Segment Open

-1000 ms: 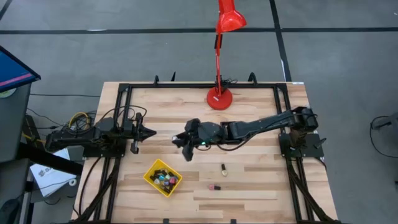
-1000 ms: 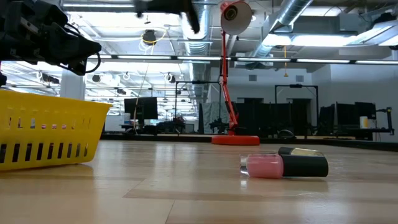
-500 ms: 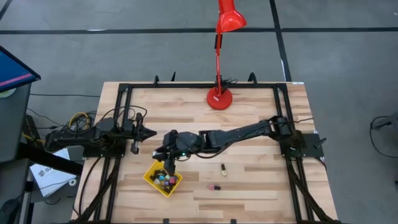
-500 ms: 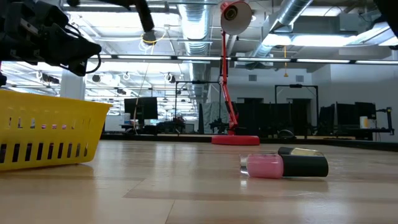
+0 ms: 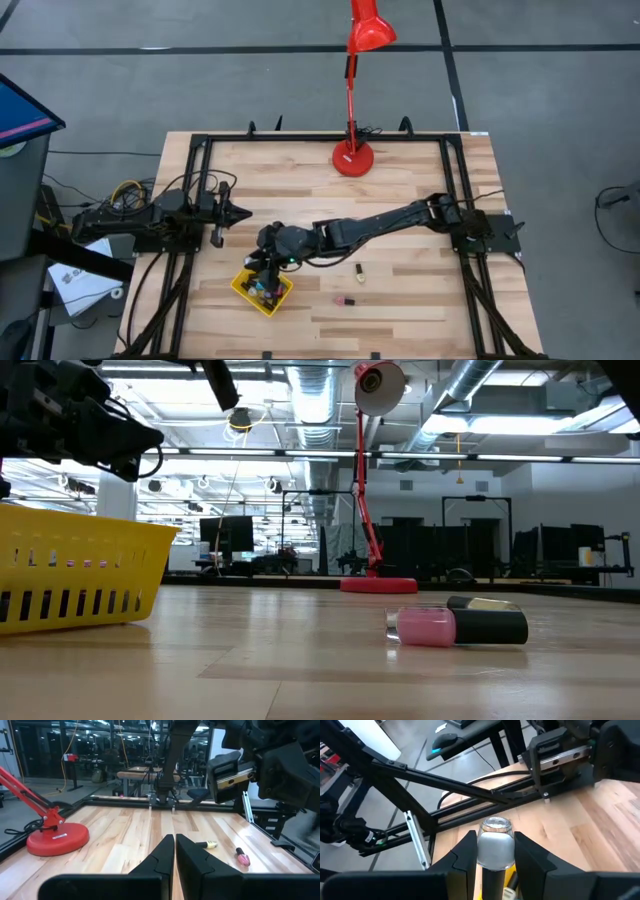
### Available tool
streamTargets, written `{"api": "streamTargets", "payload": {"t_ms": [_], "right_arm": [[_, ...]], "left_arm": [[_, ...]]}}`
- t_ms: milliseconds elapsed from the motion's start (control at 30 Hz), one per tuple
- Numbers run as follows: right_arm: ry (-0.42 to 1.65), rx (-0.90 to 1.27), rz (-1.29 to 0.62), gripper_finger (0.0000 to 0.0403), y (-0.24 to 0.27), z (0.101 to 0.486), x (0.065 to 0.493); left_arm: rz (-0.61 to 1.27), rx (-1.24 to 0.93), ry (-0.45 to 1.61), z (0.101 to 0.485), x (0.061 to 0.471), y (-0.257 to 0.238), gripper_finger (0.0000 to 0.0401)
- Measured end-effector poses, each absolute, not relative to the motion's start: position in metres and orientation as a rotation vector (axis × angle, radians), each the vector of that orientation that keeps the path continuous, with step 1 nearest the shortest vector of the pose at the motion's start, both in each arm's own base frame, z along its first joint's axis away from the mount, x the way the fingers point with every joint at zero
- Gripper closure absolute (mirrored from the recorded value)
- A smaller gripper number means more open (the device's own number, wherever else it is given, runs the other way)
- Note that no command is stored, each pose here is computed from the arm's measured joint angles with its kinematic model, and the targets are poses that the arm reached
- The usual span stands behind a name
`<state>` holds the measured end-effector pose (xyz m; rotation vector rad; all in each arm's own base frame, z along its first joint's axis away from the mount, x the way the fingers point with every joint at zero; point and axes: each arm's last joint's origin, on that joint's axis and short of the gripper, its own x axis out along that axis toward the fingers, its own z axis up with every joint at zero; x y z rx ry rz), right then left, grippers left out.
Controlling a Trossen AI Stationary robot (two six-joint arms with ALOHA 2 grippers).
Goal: Pick & Place Nail Polish
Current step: Put the white nail polish bottle into the yellow basket
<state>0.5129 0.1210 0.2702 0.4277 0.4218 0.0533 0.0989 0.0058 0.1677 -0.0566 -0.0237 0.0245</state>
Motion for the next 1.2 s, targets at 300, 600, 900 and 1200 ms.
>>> {"api": "streamTargets", "payload": {"t_ms": [300, 600, 900, 1200], "right_arm": [[0.476, 0.408, 0.048, 0.0313, 0.124, 0.26, 0.51], [0.523, 0.351, 0.058, 0.0313, 0.126, 0.25, 0.507], [0.566, 0.333, 0.086, 0.0313, 0.132, 0.218, 0.516], [0.595, 0.317, 0.089, 0.0313, 0.128, 0.217, 0.515]], "left_arm": [[0.029, -0.056, -0.03, 0.168, 0.099, 0.006, 0.0388], [0.028, -0.056, -0.031, 0.168, 0.099, 0.006, 0.0388], [0.028, -0.056, -0.032, 0.168, 0.099, 0.006, 0.0388], [0.028, -0.057, -0.02, 0.168, 0.1, 0.006, 0.0388]]}}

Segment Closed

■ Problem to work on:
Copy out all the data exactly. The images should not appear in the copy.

■ Response:
-1000 ms: 
-1000 ms: 
-500 ms: 
-500 ms: 
+0 ms: 
### Available tool
streamTargets, written `{"api": "streamTargets", "payload": {"t_ms": [_], "right_arm": [[_, ...]], "left_arm": [[_, ...]]}}`
- t_ms: milliseconds elapsed from the motion's start (control at 30 Hz), one per tuple
- Numbers run as follows: right_arm: ry (-0.42 to 1.65), rx (-0.90 to 1.27), rz (-1.29 to 0.62), gripper_finger (0.0000 to 0.0403), y (-0.24 to 0.27), z (0.101 to 0.486), x (0.065 to 0.493); left_arm: rz (-0.61 to 1.27), rx (-1.24 to 0.93), ry (-0.45 to 1.61), z (0.101 to 0.485), x (0.061 to 0.471), y (-0.257 to 0.238), gripper_finger (0.0000 to 0.0401)
- Measured end-effector poses, each absolute, not relative to the motion's start: position in metres and orientation as a rotation vector (axis × angle, radians), each the vector of that orientation that keeps the path continuous, with step 1 nearest the shortest vector of the pose at the motion's start, both in each arm's own base frame, z along its first joint's axis away from the mount, x the way the fingers point with every joint at zero
- Gripper closure absolute (mirrored from the recorded value)
- A smaller gripper number means more open (the device's own number, wherever else it is given, runs the other way)
- Note that no command is stored, each pose here is computed from the arm's measured joint angles with its kinematic model, and the targets are poses that the arm reached
- The usual span stands behind a name
`<state>` holds the measured end-effector pose (xyz m; rotation vector rad; all in each arm's own base frame, z along its first joint's axis away from the mount, x the way the fingers point with every joint at zero; point and axes: each arm's last joint's origin, on that joint's axis and short of the gripper, its own x axis out along that axis toward the fingers, its own z axis up with every joint at zero; x y z rx ry rz), right then left, grippers left out.
Controlling a Trossen AI Stationary robot (two six-joint arms with ALOHA 2 grippers).
Goal: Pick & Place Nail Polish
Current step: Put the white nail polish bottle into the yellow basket
<state>0.5129 0.1210 0.2702 0.4277 0.4218 0.0533 0.0989 0.0058 0.1677 -0.0566 -0.0237 0.0245</state>
Motion for the next 1.2 s, targets at 300, 600, 900 and 1200 ms.
>>> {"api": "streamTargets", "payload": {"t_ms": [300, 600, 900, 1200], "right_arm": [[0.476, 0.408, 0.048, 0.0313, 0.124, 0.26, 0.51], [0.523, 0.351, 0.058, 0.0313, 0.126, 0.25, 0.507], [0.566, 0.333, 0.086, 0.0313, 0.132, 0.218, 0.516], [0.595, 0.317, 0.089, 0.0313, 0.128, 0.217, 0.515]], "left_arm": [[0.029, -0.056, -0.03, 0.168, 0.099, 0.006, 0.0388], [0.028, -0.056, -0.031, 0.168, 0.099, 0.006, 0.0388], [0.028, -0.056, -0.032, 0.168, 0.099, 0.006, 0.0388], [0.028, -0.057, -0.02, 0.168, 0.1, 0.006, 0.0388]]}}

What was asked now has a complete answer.